### WHAT TO DO:
Say only how many lines in the entries below contain the word "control".

### LISTED RECORDS:
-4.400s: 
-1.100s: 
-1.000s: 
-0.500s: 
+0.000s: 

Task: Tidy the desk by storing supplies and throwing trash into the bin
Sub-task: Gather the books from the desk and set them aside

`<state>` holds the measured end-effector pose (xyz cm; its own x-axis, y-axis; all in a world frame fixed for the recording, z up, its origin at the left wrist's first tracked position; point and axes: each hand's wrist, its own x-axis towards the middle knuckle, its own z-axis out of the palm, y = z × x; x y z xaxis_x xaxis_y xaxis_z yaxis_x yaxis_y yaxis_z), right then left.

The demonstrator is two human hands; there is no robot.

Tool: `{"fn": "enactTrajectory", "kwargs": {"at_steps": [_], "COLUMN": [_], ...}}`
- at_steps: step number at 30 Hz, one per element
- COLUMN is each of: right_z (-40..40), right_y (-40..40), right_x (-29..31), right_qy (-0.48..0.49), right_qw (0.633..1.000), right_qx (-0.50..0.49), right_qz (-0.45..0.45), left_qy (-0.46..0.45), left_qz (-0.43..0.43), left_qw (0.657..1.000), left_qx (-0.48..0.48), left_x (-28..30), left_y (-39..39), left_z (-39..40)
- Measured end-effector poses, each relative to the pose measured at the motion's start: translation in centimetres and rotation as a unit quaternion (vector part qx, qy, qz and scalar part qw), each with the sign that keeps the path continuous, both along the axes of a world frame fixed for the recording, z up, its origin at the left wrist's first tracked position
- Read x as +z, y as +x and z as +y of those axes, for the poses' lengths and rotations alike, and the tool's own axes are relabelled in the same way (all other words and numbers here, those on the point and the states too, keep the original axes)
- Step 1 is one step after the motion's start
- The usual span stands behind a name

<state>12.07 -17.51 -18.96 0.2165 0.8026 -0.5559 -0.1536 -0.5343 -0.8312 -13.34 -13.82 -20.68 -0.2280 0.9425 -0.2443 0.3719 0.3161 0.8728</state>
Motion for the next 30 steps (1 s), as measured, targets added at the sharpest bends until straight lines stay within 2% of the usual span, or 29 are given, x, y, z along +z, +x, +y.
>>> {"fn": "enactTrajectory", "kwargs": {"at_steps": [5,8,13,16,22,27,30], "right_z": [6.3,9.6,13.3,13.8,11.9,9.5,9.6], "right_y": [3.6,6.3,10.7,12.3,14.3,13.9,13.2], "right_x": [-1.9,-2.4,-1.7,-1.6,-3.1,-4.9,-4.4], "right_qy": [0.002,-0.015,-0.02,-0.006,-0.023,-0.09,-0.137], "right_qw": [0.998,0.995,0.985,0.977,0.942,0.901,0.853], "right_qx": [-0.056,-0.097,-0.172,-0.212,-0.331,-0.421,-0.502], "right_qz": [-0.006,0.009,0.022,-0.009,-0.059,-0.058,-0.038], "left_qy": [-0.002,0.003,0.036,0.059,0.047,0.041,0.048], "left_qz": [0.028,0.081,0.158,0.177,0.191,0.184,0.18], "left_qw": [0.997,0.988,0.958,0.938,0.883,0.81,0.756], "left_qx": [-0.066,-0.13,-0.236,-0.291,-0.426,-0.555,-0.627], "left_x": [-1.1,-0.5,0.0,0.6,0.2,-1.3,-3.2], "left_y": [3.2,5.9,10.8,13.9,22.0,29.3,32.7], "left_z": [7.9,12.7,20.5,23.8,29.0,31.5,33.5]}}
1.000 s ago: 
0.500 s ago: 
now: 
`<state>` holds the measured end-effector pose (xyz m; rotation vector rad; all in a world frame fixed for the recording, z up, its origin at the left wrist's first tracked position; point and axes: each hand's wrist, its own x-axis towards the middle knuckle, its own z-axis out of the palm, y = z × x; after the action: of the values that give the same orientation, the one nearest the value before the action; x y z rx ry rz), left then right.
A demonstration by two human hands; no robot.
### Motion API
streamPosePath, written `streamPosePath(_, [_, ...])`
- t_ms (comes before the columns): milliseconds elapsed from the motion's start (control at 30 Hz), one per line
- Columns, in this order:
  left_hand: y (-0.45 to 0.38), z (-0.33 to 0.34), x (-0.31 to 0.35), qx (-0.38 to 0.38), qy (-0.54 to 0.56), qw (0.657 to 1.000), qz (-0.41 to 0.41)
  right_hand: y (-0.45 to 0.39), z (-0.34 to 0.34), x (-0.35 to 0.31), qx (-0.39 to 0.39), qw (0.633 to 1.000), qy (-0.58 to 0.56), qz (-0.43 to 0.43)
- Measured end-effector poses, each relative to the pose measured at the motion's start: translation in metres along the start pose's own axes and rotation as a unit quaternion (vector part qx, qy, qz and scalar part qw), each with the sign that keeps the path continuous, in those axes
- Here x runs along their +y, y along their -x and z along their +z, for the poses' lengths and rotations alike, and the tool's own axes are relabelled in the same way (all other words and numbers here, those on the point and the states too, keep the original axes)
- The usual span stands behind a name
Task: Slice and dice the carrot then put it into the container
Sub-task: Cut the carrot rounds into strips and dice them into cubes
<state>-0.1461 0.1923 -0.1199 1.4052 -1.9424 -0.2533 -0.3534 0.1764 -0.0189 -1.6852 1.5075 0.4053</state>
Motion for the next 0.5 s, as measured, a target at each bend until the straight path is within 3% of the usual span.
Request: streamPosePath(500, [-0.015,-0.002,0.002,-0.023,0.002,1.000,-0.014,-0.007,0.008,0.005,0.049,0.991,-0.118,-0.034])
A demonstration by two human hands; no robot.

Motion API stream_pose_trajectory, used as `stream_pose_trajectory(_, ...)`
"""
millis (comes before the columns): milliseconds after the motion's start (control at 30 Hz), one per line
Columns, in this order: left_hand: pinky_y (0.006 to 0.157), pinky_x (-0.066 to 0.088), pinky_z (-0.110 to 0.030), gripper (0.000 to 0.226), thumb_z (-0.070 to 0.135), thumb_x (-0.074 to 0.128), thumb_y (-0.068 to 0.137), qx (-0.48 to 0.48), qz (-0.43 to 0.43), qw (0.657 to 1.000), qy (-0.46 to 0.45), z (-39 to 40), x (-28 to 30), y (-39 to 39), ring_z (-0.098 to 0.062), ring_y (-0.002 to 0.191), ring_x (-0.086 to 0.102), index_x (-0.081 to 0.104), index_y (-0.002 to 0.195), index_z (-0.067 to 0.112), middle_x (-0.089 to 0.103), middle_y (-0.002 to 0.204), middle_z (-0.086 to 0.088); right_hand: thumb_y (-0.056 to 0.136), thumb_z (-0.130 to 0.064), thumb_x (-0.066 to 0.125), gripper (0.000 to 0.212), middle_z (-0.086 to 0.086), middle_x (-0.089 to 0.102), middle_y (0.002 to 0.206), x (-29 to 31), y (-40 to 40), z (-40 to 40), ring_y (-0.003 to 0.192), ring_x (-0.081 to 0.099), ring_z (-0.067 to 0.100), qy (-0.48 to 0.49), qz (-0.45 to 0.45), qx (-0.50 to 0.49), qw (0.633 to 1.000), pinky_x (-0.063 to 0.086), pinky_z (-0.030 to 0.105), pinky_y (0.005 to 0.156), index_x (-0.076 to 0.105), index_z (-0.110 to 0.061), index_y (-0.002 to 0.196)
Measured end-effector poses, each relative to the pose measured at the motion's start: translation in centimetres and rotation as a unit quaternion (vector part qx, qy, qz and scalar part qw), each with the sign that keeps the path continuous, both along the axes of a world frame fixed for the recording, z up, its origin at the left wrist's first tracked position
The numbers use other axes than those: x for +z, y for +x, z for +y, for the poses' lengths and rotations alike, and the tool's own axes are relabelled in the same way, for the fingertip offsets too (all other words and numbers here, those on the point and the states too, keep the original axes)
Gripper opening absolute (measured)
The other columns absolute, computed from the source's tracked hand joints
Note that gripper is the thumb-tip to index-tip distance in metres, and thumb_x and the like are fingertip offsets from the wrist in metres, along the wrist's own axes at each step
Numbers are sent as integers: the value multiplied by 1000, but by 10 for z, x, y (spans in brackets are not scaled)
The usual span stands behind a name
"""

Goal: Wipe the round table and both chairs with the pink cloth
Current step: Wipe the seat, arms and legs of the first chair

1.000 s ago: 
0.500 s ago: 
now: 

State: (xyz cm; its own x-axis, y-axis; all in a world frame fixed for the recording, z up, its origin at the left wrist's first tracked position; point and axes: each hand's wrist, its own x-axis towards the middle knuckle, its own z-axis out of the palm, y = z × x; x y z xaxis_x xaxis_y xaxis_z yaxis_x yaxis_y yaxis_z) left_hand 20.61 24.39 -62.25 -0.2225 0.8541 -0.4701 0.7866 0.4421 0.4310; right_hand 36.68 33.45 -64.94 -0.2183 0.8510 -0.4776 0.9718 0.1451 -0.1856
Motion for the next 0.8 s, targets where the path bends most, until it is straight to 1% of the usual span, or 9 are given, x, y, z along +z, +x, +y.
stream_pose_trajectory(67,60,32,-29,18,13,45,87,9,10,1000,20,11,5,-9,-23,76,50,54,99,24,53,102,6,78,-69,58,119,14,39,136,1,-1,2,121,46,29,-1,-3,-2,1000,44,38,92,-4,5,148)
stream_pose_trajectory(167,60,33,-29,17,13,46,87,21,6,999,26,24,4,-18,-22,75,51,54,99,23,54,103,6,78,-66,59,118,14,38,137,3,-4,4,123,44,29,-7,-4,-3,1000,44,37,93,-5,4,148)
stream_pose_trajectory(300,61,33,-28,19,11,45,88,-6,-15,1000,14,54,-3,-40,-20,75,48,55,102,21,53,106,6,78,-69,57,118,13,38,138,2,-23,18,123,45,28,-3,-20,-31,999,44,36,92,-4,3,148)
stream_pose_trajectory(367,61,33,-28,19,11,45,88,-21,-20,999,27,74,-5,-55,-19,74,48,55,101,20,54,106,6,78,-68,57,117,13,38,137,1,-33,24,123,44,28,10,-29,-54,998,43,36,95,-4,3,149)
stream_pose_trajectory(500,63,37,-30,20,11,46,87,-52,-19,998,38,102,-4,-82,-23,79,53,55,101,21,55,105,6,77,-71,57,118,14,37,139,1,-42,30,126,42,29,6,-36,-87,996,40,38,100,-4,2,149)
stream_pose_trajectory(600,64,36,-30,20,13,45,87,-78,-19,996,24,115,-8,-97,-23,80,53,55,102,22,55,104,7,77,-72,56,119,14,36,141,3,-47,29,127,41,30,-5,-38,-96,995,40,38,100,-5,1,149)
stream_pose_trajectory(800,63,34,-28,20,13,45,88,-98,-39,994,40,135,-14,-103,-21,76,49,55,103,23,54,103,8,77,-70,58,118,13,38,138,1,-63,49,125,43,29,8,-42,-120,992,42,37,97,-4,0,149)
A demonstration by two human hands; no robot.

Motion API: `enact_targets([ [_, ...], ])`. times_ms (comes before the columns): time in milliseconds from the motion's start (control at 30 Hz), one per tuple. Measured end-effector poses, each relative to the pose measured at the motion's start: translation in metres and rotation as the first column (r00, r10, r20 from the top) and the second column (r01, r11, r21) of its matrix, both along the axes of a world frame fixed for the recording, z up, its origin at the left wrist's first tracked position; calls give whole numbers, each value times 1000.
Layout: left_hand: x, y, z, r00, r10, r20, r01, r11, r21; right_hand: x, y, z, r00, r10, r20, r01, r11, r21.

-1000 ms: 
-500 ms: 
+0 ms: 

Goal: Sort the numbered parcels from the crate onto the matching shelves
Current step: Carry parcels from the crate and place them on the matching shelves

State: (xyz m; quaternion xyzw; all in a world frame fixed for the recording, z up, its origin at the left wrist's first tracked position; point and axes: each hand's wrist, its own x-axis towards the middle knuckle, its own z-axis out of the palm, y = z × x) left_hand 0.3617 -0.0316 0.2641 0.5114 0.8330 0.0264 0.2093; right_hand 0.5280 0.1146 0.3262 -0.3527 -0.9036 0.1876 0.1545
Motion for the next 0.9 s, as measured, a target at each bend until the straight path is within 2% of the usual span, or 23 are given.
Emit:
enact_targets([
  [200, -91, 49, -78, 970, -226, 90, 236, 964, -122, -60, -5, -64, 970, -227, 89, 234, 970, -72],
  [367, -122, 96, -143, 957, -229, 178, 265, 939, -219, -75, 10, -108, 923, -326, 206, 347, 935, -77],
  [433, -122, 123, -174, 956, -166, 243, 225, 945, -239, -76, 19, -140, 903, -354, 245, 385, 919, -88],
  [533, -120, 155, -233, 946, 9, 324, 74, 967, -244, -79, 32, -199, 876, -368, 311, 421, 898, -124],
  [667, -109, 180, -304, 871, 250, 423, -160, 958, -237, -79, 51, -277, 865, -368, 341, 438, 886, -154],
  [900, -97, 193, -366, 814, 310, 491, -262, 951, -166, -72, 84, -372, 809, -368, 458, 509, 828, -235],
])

### TASK ANSWER:
3